• **Exercise goal**
Within the material below, transcribe exactly the lines from the one holding "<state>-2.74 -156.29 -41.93" through the one holding "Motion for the", keeping both ends and skipping the rest.

• **Data section**
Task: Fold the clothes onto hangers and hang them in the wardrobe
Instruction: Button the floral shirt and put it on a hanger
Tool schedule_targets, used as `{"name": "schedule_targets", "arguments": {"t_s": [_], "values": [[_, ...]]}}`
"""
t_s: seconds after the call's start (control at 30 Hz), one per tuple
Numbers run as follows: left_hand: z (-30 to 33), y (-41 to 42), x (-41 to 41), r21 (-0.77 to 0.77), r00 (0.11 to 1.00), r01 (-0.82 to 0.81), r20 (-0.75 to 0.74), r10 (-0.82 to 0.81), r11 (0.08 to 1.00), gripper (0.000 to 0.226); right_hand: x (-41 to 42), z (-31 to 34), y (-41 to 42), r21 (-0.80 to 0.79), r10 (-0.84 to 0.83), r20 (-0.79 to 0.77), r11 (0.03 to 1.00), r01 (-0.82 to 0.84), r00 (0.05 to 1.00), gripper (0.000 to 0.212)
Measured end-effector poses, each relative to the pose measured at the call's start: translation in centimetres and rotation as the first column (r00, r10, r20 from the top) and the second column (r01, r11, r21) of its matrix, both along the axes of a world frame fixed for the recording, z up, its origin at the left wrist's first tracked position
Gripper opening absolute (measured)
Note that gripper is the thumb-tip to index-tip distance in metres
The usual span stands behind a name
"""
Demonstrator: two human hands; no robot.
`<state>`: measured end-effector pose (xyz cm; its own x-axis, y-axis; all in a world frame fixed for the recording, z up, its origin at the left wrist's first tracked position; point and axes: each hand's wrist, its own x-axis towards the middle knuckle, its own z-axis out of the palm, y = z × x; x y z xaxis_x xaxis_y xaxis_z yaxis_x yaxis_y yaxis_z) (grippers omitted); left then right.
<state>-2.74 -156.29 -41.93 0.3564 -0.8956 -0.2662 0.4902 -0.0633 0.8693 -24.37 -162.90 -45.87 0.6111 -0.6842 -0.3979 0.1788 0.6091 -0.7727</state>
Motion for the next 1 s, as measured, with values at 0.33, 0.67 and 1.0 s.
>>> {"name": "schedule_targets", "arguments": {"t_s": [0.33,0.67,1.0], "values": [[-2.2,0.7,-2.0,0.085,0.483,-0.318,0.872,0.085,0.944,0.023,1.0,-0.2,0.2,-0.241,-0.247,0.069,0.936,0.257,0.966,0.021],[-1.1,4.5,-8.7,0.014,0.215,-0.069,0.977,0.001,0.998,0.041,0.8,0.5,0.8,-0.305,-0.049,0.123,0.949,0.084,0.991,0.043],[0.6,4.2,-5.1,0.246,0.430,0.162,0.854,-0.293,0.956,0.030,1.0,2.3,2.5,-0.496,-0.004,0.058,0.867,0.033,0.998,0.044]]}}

• **The answer**
<state>-2.74 -156.29 -41.93 0.3564 -0.8956 -0.2662 0.4902 -0.0633 0.8693 -24.37 -162.90 -45.87 0.6111 -0.6842 -0.3979 0.1788 0.6091 -0.7727</state>
Motion for the next 1 s, as measured, with values at 0.33, 0.67 and 1.0 s.

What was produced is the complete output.